# Dreams about women who are not my wife!



## Twineball

We've been together for over three years and I have never had any inkling toward cheating on her. I do not entertain this now, and I know that if I were faced with temptation, I would remain faithful to my wife with flying colors. Actual cheating is not an issue as far as I'm concerned. 

The past couple weeks, however, I've been having strange dreams in which I am sexually involved with a different woman. In my dreams, it's never a woman that actually exists, it's always just a made up character. But in the dream, I am still married, but fooling around. The women in the dreams are never like a stereotypical "fantasy" girl. They're just normal women with whom the dream-me has a connection.

Any psychoanalysts wanna fill me in as to whether this means anything? Because I wake up feeling guilty and weird about it, and I honestly don't like it. But a person can't help what they dream, right?


----------



## draconis

Most people control there dreams before they go to bed. The fact that you wake up feeling "guilty" shows you a small amount what you'd feel like if you did cheat.

Most would point out that while it means very little, it might be hinting to the fact that you feel like you don't have enough sex, not a wide variety or miss having the newness of the relationship.

You might want to communicate to your wife that you'd like to spice things up a bit. You don't have to tell he bout the dreams, just that you want to break the routine.

draconis


----------



## Chris H.

I think Draconis is pretty close here. I know a psychoanalyst that might say "dreams are our subconscious desires or wish fulfillment."

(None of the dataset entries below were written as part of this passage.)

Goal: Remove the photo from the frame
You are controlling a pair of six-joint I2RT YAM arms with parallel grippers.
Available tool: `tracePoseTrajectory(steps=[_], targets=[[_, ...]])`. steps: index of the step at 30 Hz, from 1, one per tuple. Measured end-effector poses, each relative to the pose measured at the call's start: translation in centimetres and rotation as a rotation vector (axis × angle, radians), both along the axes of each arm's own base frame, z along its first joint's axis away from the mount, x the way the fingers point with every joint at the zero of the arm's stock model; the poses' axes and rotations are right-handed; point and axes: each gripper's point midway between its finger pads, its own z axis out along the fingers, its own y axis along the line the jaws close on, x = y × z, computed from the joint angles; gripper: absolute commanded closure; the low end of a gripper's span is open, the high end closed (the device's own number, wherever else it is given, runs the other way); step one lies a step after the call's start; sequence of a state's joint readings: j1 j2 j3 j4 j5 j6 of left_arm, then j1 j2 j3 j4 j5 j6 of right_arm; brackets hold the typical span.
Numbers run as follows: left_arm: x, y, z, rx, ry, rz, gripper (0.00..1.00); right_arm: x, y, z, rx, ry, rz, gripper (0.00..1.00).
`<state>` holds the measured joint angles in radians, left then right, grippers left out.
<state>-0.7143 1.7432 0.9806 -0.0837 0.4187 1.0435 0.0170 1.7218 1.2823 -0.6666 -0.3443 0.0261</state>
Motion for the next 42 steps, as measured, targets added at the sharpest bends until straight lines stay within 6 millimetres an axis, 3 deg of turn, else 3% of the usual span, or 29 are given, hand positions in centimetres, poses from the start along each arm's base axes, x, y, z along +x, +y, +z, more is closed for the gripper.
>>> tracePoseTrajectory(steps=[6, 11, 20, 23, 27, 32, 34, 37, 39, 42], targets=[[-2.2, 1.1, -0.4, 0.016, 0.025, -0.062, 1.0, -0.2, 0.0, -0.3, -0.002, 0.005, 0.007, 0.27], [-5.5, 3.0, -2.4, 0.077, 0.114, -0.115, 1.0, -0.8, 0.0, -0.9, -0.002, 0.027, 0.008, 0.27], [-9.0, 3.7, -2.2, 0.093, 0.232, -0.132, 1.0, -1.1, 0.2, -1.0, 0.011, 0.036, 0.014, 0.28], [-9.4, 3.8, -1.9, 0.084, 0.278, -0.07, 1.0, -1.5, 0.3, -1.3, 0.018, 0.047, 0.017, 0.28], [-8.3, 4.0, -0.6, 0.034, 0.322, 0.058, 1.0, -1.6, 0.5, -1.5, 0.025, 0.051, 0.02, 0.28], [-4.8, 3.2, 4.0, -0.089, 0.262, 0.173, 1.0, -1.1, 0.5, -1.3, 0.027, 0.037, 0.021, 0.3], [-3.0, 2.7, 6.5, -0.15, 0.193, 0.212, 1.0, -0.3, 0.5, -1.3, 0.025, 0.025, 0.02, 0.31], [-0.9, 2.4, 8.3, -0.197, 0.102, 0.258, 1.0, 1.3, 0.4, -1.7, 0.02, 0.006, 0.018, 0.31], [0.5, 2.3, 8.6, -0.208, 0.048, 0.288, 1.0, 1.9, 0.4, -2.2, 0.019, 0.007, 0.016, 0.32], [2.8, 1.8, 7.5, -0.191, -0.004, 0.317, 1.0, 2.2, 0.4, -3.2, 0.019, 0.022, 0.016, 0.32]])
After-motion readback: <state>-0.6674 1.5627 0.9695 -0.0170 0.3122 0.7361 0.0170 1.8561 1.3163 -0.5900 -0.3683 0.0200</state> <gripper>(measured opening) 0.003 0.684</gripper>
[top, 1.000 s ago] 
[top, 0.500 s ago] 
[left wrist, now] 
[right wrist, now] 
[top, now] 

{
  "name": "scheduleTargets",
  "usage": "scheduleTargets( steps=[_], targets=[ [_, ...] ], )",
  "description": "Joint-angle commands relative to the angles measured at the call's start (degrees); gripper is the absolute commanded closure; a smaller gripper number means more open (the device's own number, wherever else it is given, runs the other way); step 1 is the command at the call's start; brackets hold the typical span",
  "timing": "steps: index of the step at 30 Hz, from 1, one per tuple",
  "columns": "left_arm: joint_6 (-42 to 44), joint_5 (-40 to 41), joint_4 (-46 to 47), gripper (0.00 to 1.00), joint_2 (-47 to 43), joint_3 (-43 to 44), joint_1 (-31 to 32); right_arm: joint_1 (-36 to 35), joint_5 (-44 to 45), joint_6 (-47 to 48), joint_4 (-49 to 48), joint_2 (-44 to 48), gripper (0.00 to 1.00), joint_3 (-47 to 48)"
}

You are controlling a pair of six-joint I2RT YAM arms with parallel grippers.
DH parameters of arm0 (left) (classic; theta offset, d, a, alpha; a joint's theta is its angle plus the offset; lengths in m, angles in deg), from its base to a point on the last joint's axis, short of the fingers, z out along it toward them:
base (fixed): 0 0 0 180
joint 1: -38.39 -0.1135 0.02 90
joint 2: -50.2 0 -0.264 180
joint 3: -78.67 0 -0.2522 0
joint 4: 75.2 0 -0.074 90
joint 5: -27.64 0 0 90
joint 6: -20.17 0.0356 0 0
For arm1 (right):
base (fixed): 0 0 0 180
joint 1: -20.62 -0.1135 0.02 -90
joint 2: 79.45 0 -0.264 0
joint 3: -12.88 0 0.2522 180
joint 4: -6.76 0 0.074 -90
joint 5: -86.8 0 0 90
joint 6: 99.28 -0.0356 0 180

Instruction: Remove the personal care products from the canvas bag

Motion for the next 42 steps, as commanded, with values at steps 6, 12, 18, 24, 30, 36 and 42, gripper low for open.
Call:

In your post you pretty staunchly deny your desire to cheat, which is probably the way you deal with this uncomfortable desire. When we cope like that, sometimes our desires will come out in our dreams.

It's ok though, it doesn't mean that you will ever cheat, it could just be that you have a little too much denial going on. The fact that you experience the guilt upon waking is a healthy reaction for your relationship. I think you're pretty safe.


----------



## greenbaglady

Thanks for posting this actually lol!
I'm also married (5 years) and am happily married I wouldn't want to be with anyone else in the world!!
Except every once in a while at least once a month i have a vivid dream about my first boyfriend from high school and its usually a very fulfilling dream and I wake up really happy to have seen him--however later feel horrible because I'm with my husband :-o
It's really weird how the mind works....I'd actually like to know what that dream means--why I keep having dreams of my ex boyfriend! I even hear little updates about him from my mom and it turns out he didn't grow up very sucessful or isnt a "good boy" like he use to be w/me.
Maybe I ought to tell my mom to stop telling me about him and the dreams will go away haha!


----------



## draconis

Many times if you are thinking of something before you goto bed you can dream about it. Then again maybe you just don't have closure. Chances are it is nothing.

draconis


----------



## A Good Husband

When things like this have happened to me in the past, I have found it helpful to take some quiet time and sit and ponder the dream. Instead of tensing up and trying to deny the feelings, I just allow my head to go wherever it needs to and I ask why it's going there. 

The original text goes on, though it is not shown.